WHAT YOU WILL DO: An exact printout of all the entries is required.

RECORDS FOR THE TASK:
"""
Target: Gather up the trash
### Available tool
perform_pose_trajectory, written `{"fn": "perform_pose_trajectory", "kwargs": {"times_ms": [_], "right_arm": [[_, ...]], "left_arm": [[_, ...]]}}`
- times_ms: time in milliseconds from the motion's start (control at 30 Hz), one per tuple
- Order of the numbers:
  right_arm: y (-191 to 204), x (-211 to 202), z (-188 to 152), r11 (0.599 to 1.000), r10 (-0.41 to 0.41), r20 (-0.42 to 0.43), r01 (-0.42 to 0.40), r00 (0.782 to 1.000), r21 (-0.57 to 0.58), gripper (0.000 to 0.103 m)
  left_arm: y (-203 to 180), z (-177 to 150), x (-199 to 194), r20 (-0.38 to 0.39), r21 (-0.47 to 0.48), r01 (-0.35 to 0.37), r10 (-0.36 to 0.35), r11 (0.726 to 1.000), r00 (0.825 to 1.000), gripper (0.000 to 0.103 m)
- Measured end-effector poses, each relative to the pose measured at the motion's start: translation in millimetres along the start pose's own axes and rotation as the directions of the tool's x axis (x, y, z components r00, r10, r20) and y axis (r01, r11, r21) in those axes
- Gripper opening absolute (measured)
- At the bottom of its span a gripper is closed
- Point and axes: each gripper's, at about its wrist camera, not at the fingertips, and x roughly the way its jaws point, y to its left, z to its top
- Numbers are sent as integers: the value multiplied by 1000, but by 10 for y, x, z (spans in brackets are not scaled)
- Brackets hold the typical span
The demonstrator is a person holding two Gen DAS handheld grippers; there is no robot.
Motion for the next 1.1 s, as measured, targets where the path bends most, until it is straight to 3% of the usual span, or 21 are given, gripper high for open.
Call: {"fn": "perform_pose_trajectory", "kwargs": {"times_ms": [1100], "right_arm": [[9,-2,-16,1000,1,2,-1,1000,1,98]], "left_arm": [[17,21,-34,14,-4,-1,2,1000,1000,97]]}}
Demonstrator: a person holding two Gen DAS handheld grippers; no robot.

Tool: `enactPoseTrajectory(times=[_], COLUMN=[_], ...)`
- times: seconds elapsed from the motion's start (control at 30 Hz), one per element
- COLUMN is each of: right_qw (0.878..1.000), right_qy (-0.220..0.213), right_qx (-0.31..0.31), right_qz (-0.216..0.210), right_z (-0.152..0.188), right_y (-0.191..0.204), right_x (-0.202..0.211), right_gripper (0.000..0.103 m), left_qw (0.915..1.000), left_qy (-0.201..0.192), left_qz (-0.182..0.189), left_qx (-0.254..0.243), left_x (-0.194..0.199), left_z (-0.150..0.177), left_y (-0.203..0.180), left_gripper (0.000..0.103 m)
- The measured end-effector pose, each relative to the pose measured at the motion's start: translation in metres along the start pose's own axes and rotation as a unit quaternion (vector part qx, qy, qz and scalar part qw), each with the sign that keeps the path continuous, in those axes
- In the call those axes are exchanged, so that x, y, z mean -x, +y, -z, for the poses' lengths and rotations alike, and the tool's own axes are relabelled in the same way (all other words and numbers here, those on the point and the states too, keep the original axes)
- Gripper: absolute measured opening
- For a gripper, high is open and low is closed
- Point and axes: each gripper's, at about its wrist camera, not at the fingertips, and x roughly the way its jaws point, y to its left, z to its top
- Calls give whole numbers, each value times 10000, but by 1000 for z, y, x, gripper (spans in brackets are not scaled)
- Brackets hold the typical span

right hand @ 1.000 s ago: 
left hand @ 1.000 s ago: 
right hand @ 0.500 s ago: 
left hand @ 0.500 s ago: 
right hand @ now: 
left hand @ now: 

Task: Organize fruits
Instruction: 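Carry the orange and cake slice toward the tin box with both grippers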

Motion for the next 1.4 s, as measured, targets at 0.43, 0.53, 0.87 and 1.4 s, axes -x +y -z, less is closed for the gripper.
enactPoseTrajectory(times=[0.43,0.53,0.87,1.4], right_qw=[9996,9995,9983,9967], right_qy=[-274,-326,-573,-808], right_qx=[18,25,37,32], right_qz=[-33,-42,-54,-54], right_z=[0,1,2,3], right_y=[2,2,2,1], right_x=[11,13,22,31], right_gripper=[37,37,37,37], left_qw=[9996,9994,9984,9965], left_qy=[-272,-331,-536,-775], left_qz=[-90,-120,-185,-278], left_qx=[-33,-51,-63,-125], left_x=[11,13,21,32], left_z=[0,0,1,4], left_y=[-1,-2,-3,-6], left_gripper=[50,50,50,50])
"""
OUTPUT BELOW:
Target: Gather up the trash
### Available tool
perform_pose_trajectory, written `{"fn": "perform_pose_trajectory", "kwargs": {"times_ms": [_], "right_arm": [[_, ...]], "left_arm": [[_, ...]]}}`
- times_ms: time in milliseconds from the motion's start (control at 30 Hz), one per tuple
- Order of the numbers:
  right_arm: y (-191 to 204), x (-211 to 202), z (-188 to 152), r11 (0.599 to 1.000), r10 (-0.41 to 0.41), r20 (-0.42 to 0.43), r01 (-0.42 to 0.40), r00 (0.782 to 1.000), r21 (-0.57 to 0.58), gripper (0.000 to 0.103 m)
  left_arm: y (-203 to 180), z (-177 to 150), x (-199 to 194), r20 (-0.38 to 0.39), r21 (-0.47 to 0.48), r01 (-0.35 to 0.37), r10 (-0.36 to 0.35), r11 (0.726 to 1.000), r00 (0.825 to 1.000), gripper (0.000 to 0.103 m)
- Measured end-effector poses, each relative to the pose measured at the motion's start: translation in millimetres along the start pose's own axes and rotation as the directions of the tool's x axis (x, y, z components r00, r10, r20) and y axis (r01, r11, r21) in those axes
- Gripper opening absolute (measured)
- At the bottom of its span a gripper is closed
- Point and axes: each gripper's, at about its wrist camera, not at the fingertips, and x roughly the way its jaws point, y to its left, z to its top
- Numbers are sent as integers: the value multiplied by 1000, but by 10 for y, x, z (spans in brackets are not scaled)
- Brackets hold the typical span
The demonstrator is a person holding two Gen DAS handheld grippers; there is no robot.
Motion for the next 1.1 s, as measured, targets where the path bends most, until it is straight to 3% of the usual span, or 21 are given, gripper high for open.
Call: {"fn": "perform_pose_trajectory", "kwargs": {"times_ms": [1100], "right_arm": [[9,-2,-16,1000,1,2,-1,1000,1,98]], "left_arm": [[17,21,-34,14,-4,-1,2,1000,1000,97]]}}
Demonstrator: a person holding two Gen DAS handheld grippers; no robot.

Tool: `enactPoseTrajectory(times=[_], COLUMN=[_], ...)`
- times: seconds elapsed from the motion's start (control at 30 Hz), one per element
- COLUMN is each of: right_qw (0.878..1.000), right_qy (-0.220..0.213), right_qx (-0.31..0.31), right_qz (-0.216..0.210), right_z (-0.152..0.188), right_y (-0.191..0.204), right_x (-0.202..0.211), right_gripper (0.000..0.103 m), left_qw (0.915..1.000), left_qy (-0.201..0.192), left_qz (-0.182..0.189), left_qx (-0.254..0.243), left_x (-0.194..0.199), left_z (-0.150..0.177), left_y (-0.203..0.180), left_gripper (0.000..0.103 m)
- The measured end-effector pose, each relative to the pose measured at the motion's start: translation in metres along the start pose's own axes and rotation as a unit quaternion (vector part qx, qy, qz and scalar part qw), each with the sign that keeps the path continuous, in those axes
- In the call those axes are exchanged, so that x, y, z mean -x, +y, -z, for the poses' lengths and rotations alike, and the tool's own axes are relabelled in the same way (all other words and numbers here, those on the point and the states too, keep the original axes)
- Gripper: absolute measured opening
- For a gripper, high is open and low is closed
- Point and axes: each gripper's, at about its wrist camera, not at the fingertips, and x roughly the way its jaws point, y to its left, z to its top
- Calls give whole numbers, each value times 10000, but by 1000 for z, y, x, gripper (spans in brackets are not scaled)
- Brackets hold the typical span

right hand @ 1.000 s ago: 
left hand @ 1.000 s ago: 
right hand @ 0.500 s ago: 
left hand @ 0.500 s ago: 
right hand @ now: 
left hand @ now: 

Task: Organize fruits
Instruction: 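Carry the orange and cake slice toward the tin box with both grippers
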
Motion for the next 1.4 s, as measured, targets at 0.43, 0.53, 0.87 and 1.4 s, axes -x +y -z, less is closed for the gripper.
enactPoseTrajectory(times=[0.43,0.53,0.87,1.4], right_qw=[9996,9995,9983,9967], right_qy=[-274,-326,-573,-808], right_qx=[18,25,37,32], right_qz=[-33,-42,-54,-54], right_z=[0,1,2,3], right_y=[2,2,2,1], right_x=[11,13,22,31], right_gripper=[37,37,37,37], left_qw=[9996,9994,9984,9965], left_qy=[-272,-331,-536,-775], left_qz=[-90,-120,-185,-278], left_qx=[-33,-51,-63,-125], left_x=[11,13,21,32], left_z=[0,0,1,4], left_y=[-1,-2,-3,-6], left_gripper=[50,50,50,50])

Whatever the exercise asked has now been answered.